**Task statement:** The records follow. Copy each one exactly.

**Source material:**
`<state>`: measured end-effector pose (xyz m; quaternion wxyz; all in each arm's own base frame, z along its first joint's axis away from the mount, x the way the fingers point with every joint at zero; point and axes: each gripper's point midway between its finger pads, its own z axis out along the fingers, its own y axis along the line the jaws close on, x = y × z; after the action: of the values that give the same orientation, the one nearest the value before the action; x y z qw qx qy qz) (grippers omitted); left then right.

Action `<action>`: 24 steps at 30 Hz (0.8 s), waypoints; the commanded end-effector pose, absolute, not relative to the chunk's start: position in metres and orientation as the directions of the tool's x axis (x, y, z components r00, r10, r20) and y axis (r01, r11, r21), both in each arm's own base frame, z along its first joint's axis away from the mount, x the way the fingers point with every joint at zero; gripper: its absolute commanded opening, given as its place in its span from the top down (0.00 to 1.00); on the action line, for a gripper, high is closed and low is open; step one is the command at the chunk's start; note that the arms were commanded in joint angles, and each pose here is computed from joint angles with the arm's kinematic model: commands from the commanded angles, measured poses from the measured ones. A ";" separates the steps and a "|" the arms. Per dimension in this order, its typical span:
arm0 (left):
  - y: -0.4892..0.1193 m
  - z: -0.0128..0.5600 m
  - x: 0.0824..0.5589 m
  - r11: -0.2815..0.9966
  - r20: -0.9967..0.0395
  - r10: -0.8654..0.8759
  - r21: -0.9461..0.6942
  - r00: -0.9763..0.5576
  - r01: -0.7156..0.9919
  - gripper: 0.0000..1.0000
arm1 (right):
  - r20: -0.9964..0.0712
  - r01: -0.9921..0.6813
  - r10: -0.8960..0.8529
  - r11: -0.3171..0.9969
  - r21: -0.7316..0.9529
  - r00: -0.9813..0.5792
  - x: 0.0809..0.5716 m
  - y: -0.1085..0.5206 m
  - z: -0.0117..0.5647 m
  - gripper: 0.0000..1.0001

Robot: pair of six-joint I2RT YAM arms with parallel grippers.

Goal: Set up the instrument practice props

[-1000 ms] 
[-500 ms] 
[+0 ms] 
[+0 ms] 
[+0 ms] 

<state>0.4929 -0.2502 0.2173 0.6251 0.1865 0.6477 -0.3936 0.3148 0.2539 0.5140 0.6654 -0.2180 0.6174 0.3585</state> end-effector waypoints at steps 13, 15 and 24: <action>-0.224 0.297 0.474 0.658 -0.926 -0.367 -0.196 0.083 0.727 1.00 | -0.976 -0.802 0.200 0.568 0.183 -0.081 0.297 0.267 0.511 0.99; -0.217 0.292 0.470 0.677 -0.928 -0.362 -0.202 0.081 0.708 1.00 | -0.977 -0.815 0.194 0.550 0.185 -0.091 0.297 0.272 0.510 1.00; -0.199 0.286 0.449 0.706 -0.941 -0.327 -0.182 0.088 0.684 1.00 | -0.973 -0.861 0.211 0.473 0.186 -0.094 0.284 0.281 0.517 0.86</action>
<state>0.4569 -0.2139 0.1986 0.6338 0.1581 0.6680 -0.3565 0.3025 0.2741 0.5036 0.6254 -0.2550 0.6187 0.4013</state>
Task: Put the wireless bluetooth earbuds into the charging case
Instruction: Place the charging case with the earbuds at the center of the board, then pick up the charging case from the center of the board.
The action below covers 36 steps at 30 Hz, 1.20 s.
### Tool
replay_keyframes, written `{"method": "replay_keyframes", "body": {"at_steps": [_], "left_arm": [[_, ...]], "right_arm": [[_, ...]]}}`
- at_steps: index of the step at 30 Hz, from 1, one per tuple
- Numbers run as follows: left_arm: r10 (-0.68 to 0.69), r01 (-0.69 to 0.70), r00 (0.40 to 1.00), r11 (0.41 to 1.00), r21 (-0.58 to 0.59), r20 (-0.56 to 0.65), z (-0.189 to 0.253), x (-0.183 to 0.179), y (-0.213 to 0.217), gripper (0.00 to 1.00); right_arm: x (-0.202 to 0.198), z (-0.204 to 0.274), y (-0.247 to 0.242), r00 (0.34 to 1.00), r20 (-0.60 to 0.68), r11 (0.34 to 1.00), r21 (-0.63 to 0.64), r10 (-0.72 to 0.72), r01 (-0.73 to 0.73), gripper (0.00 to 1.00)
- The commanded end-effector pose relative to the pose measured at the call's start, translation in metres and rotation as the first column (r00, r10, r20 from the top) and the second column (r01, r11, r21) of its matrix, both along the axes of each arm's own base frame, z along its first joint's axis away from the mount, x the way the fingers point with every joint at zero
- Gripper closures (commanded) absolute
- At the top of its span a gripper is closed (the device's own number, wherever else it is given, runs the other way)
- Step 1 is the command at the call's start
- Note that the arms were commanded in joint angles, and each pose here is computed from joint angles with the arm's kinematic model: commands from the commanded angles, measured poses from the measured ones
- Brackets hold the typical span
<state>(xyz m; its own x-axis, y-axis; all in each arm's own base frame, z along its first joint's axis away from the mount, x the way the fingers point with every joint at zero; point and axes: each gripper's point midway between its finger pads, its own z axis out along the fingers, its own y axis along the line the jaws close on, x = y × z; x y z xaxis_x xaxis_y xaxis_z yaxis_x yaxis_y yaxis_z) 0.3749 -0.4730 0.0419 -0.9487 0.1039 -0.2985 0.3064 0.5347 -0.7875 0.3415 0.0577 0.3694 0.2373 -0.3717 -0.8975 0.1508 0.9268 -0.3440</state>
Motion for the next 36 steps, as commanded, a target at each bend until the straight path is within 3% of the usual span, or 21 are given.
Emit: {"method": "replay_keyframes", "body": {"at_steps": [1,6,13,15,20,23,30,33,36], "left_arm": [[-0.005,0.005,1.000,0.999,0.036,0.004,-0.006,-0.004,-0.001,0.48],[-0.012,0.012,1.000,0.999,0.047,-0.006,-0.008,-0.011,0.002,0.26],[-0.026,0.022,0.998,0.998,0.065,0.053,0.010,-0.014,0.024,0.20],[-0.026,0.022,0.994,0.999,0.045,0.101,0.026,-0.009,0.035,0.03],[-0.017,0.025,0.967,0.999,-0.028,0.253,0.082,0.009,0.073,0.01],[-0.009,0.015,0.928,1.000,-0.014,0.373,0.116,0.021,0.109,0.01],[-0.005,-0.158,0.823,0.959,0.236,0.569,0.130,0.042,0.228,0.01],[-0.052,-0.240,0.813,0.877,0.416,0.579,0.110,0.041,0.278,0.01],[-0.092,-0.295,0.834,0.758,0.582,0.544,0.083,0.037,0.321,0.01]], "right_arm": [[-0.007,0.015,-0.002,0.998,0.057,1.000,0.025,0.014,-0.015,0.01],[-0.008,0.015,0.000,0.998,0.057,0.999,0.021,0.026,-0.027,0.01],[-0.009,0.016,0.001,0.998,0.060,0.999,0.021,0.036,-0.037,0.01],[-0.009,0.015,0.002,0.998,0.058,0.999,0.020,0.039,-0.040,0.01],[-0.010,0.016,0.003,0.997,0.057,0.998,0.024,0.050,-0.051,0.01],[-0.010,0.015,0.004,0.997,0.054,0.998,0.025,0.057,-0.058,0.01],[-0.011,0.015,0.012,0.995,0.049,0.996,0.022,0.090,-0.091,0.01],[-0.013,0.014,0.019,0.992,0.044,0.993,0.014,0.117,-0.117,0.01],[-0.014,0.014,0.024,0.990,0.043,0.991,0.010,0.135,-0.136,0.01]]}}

**Result of this task:**
`<state>`: measured end-effector pose (xyz m; quaternion wxyz; all in each arm's own base frame, z along its first joint's axis away from the mount, x the way the fingers point with every joint at zero; point and axes: each gripper's point midway between its finger pads, its own z axis out along the fingers, its own y axis along the line the jaws close on, x = y × z; after the action: of the values that give the same orientation, the one nearest the value before the action; x y z qw qx qy qz) (grippers omitted); left then right.

Action `<action>`: 24 steps at 30 Hz (0.8 s), waypoints; the commanded end-effector pose, absolute, not relative to the chunk's start: position in metres and orientation as the directions of the tool's x axis (x, y, z components r00, r10, r20) and y axis (r01, r11, r21), both in each arm's own base frame, z along its first joint's axis away from the mount, x the way the fingers point with every joint at zero; gripper: its absolute commanded opening, given as its place in its span from the top down (0.00 to 1.00); on the action line, for a gripper, high is closed and low is open; step one is the command at the chunk's start; note that the arms were commanded in joint angles, and each pose here is computed from joint angles with the arm's kinematic model: commands from the commanded angles, measured poses from the measured ones. A ";" separates the steps and a "|" the arms. Per dimension in this order, its typical span:
arm0 (left):
  - y: -0.4892..0.1193 m
  - z: -0.0128..0.5600 m
  - x: 0.0824..0.5589 m
  - r11: -0.2815..0.9966
  - r20: -0.9967..0.0395
  - r10: -0.8654..0.8759
  - r21: -0.9461..0.6942
  - r00: -0.9763..0.5576
  - r01: -0.7156..0.9919
  - gripper: 0.0000..1.0000
arm1 (right):
  - r20: -0.9964..0.0712
  - r01: -0.9921..0.6813
  - r10: -0.8960..0.8529
  - r11: -0.3171..0.9969
  - r21: -0.7316..0.9529
  - r00: -0.9813..0.5792
  - x: 0.0809..0.5716 m
  - y: -0.1085..0.5206 m
  - z: -0.0117..0.5647 m
  - gripper: 0.0000..1.0001

Robot: pair of six-joint I2RT YAM arms with parallel grippers.

Goal: Set up the instrument practice props

[-1000 ms] 
[-500 ms] 
[+0 ms] 
[+0 ms] 
[+0 ms] 

<state>0.4929 -0.2502 0.2173 0.6251 0.1865 0.6477 -0.3936 0.3148 0.2539 0.5140 0.6654 -0.2180 0.6174 0.3585</state> end-effector waypoints at steps 13, 15 and 24: <action>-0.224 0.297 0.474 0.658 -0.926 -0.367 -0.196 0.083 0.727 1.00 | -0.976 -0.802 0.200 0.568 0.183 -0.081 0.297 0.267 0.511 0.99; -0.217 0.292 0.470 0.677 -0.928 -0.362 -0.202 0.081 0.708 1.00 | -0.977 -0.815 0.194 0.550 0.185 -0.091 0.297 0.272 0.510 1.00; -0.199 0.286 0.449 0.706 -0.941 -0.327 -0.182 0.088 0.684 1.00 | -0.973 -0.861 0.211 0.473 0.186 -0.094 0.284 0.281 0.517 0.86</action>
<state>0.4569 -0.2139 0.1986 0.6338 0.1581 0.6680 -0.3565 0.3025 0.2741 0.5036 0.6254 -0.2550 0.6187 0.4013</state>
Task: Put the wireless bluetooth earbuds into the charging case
Instruction: Place the charging case with the earbuds at the center of the board, then pick up the charging case from the center of the board.
The action below covers 36 steps at 30 Hz, 1.20 s.
### Tool
replay_keyframes, written `{"method": "replay_keyframes", "body": {"at_steps": [_], "left_arm": [[_, ...]], "right_arm": [[_, ...]]}}`
- at_steps: index of the step at 30 Hz, from 1, one per tuple
- Numbers run as follows: left_arm: r10 (-0.68 to 0.69), r01 (-0.69 to 0.70), r00 (0.40 to 1.00), r11 (0.41 to 1.00), r21 (-0.58 to 0.59), r20 (-0.56 to 0.65), z (-0.189 to 0.253), x (-0.183 to 0.179), y (-0.213 to 0.217), gripper (0.00 to 1.00); right_arm: x (-0.202 to 0.198), z (-0.204 to 0.274), y (-0.247 to 0.242), r00 (0.34 to 1.00), r20 (-0.60 to 0.68), r11 (0.34 to 1.00), r21 (-0.63 to 0.64), r10 (-0.72 to 0.72), r01 (-0.73 to 0.73), gripper (0.00 to 1.00)
- The commanded end-effector pose relative to the pose measured at the call's start, translation in metres and rotation as the first column (r00, r10, r20 from the top) and the second column (r01, r11, r21) of its matrix, both along the axes of each arm's own base frame, z along its first joint's axis away from the mount, x the way the fingers point with every joint at zero
- Gripper closures (commanded) absolute
- At the top of its span a gripper is closed (the device's own number, wherever else it is given, runs the other way)
- Step 1 is the command at the call's start
- Note that the arms were commanded in joint angles, and each pose here is computed from joint angles with the arm's kinematic model: commands from the commanded angles, measured poses from the measured ones
- Brackets hold the typical span
<state>(xyz m; its own x-axis, y-axis; all in each arm's own base frame, z along its first joint's axis away from the mount, x the way the fingers point with every joint at zero; point and axes: each gripper's point midway between its finger pads, its own z axis out along the fingers, its own y axis along the line the jaws close on, x = y × z; x y z xaxis_x xaxis_y xaxis_z yaxis_x yaxis_y yaxis_z) 0.3749 -0.4730 0.0419 -0.9487 0.1039 -0.2985 0.3064 0.5347 -0.7875 0.3415 0.0577 0.3694 0.2373 -0.3717 -0.8975 0.1508 0.9268 -0.3440</state>
Motion for the next 36 steps, as commanded, a target at each bend until the straight path is within 3% of the usual span, or 21 are given.
Emit: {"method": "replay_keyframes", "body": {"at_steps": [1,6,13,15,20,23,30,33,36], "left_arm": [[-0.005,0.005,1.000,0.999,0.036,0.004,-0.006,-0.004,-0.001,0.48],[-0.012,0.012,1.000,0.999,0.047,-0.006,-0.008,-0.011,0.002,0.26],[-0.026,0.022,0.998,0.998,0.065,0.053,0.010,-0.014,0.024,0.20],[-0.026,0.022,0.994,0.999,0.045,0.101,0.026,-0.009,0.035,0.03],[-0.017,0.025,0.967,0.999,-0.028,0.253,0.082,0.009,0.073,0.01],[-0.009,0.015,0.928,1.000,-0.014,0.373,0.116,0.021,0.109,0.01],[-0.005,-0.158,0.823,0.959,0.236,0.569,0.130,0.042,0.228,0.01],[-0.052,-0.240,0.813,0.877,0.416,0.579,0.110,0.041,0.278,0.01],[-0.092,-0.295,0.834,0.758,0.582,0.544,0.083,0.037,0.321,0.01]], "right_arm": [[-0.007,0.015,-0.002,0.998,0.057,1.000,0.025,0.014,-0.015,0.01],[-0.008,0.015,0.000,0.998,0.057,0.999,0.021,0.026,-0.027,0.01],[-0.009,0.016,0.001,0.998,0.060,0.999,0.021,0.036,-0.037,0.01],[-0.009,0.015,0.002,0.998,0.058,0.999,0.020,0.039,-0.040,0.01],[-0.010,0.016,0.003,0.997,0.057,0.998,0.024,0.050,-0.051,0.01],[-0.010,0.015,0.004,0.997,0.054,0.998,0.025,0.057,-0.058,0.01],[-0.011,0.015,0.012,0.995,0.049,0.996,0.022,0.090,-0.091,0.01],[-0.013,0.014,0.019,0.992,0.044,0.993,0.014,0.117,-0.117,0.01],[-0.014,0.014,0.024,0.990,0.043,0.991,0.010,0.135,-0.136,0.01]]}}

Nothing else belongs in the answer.